What to do:
Once the line containing "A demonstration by" has been printed, stop; print every line before it exactly, starting at the top of the material below.

Available data:
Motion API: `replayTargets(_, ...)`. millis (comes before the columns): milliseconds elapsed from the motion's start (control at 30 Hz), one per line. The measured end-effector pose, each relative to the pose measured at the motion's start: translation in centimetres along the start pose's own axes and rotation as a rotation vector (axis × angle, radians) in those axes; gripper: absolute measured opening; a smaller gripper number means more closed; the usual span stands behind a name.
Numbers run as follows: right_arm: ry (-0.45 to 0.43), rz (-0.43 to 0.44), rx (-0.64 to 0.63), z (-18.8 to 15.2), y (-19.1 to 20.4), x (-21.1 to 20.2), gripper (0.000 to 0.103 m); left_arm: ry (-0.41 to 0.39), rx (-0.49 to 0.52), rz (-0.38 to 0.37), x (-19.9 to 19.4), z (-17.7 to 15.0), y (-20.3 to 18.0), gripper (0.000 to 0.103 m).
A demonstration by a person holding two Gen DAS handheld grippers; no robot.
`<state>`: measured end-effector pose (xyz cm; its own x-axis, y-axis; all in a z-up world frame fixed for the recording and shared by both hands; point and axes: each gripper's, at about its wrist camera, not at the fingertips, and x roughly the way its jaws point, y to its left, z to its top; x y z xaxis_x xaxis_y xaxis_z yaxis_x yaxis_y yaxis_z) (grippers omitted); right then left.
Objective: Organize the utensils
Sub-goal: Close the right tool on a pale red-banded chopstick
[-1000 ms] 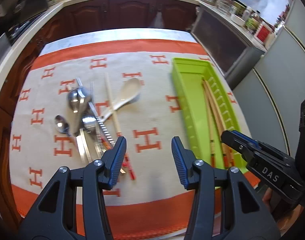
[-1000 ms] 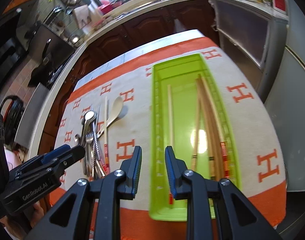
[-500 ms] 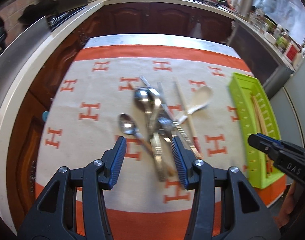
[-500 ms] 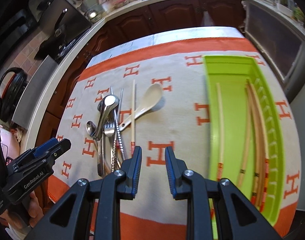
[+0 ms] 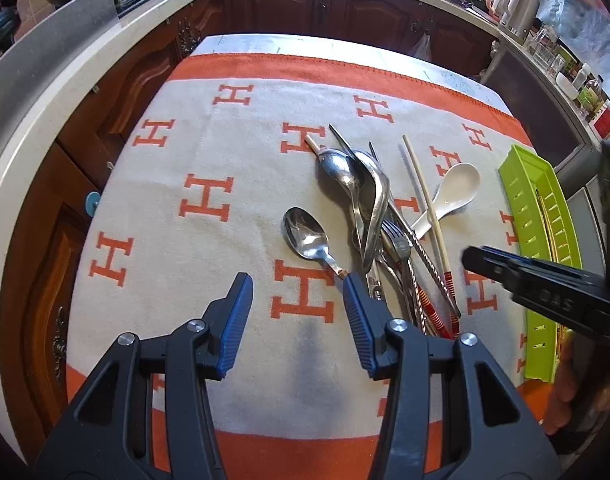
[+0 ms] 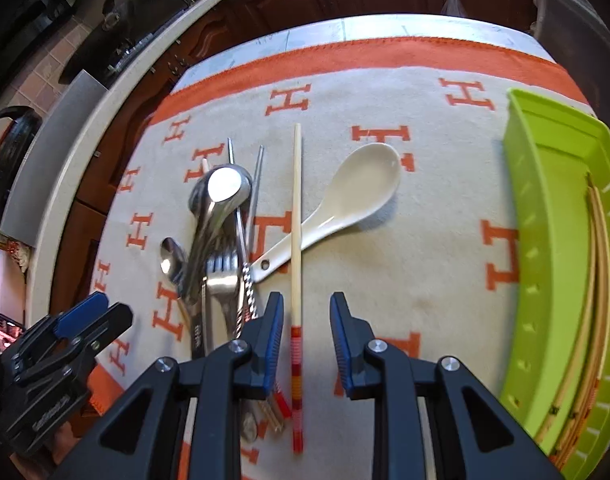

Exercise answer:
Motion API: `replayTargets(_, ...)`. millis (comes before the columns): milliseconds elapsed from the motion's start (control at 30 Hz), one per line. The measured end-effector pose, each relative to the pose measured at the motion's start: translation in centimetres along the start pose's own axes and rotation as a rotation vector (axis × angle, radians) in those axes; gripper: absolute measured opening; a smaller gripper number means more closed; the usual span stands behind a name.
Numbers run as follows: right_arm: ry (-0.45 to 0.43), rz (-0.43 to 0.44), rx (-0.64 to 0.63), z (-18.8 to 15.2), y (-19.1 to 20.4), x (-21.1 to 20.2), gripper (0.000 to 0.103 m); left_arm: ry (-0.41 to 0.39), rx (-0.49 to 0.52), rz (-0.38 to 0.37), x (-19.9 to 19.4), z (-17.7 to 15.0), y (-20.3 to 18.0), gripper (0.000 to 0.103 m).
A demonstration by a person holding two Gen DAS handheld grippers; no robot.

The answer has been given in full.